The Western-oriented idea that Israel could afford to refrain from continuous security operations in Gaza, and that the IDF could stay back behind the border, was fueled by deluded concepts of Hamas being deterred, that it was a rational actor, and that it sought economic prosperity.
These delusions stem from a catastrophic inability to grasp the jihadist mindset of a fundamentalist Islamic death cult, and from the tendency that was rampant in the defense establishment and the political echelon before Oct. 7 to project Western thinking onto our enemies. This allowed Hamas the space and the time to prepare its attack. Those who wish to indefinitely delay Israeli operations to prevent Hamas from rebuilding these capabilities have returned to the pre-Oct. 7 misconceptions. The “day after” is today.
During the Oct. 7 attacks, Hamas behaved like an army intent on genocide. It seized land, executing civilians in the most brutal manner imaginable, and taking hostages to act as insurance policies for the survival of its leadership. It was only able to do these things because it controlled its own territory, giving it the ability to develop an arms industry, smuggle in weapons and develop its intentions with minimal interference.

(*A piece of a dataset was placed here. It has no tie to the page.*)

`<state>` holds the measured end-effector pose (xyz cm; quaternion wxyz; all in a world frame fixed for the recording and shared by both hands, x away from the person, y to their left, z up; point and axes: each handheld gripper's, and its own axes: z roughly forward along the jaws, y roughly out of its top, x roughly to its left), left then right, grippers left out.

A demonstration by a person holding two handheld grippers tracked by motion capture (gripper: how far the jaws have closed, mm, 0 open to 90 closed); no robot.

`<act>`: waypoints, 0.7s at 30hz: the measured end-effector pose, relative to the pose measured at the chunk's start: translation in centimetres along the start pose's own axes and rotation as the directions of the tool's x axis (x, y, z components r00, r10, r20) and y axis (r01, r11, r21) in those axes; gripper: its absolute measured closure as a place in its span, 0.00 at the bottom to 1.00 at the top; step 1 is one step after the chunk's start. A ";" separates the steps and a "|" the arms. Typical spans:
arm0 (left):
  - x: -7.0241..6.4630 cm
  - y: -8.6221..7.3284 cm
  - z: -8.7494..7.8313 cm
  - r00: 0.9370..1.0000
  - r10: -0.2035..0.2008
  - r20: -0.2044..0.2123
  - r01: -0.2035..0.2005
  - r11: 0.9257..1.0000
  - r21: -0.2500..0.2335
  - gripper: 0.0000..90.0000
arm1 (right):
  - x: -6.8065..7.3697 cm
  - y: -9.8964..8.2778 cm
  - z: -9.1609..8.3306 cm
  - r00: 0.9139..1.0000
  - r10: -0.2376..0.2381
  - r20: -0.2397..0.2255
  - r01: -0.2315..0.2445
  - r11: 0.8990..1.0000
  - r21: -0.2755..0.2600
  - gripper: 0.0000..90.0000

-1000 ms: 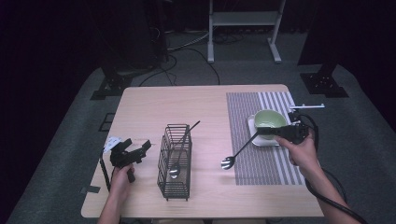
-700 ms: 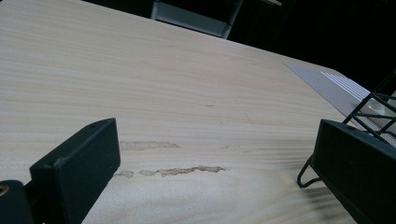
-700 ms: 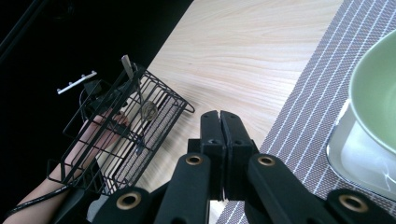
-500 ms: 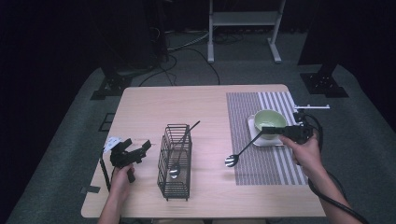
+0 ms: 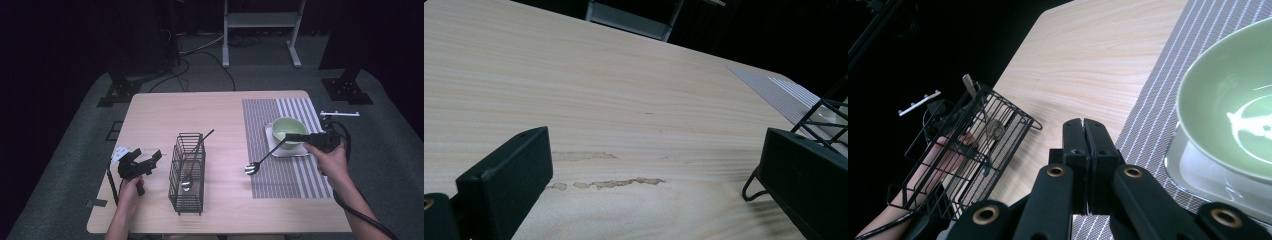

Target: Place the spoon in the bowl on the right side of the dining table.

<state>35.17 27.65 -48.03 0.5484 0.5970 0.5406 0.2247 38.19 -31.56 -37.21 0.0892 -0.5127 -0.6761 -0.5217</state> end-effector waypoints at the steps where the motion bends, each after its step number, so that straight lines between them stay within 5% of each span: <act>1: 0.0 0.0 0.0 1.000 0.000 0.000 0.000 1.000 0.000 0.00 | -0.1 0.1 -0.1 1.000 0.002 0.003 -0.002 1.000 -0.003 0.99; 21: 0.0 0.0 0.0 1.000 -0.003 -0.001 0.003 1.000 0.000 0.00 | -1.8 0.6 -2.2 0.998 0.049 0.049 -0.046 0.997 -0.062 0.99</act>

Meanwhile, the chief of the IDF General Staff, Lt. Gen. Herzi Halevi, who is due to step down on March 6, has spent recent days in the United States discussing strategic and operational issues with top American military officials.
Halevi visited the Pentagon to meet with Gen. Charles Q. Brown, the chairman of the Joint Chiefs of Staff, along with staff officers, and with Gen. Michael Erik Kurilla, the commander of CENTCOM (responsible for the Middle East), to discuss Lebanon and Iran, and ways to strengthen U.S.-Israeli cooperation.
But Gaza trumped the other arenas. Halevi expedited his return to Israel due to the agreement to return the bodies of the hostages.
No international diplomacy or security guarantees can obviate the necessity of full Israeli freedom of operation in Gaza for the foreseeable future. Failure to recognize this would invite, once again, catastrophe, and Israel cannot afford to repeat its mistakes.